The answer consists solely of the listing's lines from the first through the line containing "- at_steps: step", each reproduced exactly.

-- Information shown follows --

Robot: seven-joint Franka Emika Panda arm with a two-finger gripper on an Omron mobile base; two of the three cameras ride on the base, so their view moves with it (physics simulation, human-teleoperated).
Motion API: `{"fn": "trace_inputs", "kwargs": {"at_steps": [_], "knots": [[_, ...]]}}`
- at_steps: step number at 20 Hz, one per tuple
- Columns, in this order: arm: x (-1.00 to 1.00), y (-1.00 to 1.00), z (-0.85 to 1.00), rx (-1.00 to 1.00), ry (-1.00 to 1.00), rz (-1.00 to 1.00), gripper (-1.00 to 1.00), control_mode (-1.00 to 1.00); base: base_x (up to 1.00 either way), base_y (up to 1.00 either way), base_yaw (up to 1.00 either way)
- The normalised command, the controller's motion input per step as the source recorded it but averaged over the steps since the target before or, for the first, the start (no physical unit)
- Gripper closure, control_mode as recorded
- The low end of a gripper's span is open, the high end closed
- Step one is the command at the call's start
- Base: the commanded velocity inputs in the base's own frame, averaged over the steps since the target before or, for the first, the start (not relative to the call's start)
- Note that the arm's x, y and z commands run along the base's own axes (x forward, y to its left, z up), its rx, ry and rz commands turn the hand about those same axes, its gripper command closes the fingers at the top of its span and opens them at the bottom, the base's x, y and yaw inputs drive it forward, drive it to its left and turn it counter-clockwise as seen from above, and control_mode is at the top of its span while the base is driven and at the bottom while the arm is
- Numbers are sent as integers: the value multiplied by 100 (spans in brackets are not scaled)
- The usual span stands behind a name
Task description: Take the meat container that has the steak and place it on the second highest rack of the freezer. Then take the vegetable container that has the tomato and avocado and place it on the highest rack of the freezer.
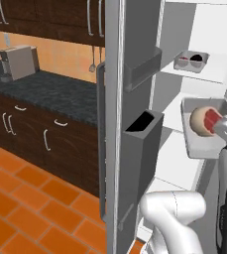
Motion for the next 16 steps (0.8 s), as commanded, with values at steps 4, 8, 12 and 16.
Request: {"fn": "trace_inputs", "kwargs": {"at_steps": [4,8,12,16], "knots": [[58,0,0,12,4,-21,100,-100,0,0,0],[66,19,-5,16,1,-25,100,-100,0,0,0],[45,-5,0,7,0,-11,100,-100,0,0,0],[31,-18,-8,2,0,0,100,-100,0,0,0]]}}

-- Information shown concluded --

- Completed task:
Robot: seven-joint Franka Emika Panda arm with a two-finger gripper on an Omron mobile base; two of the three cameras ride on the base, so their view moves with it (physics simulation, human-teleoperated).
Motion API: `{"fn": "trace_inputs", "kwargs": {"at_steps": [_], "knots": [[_, ...]]}}`
- at_steps: step number at 20 Hz, one per tuple

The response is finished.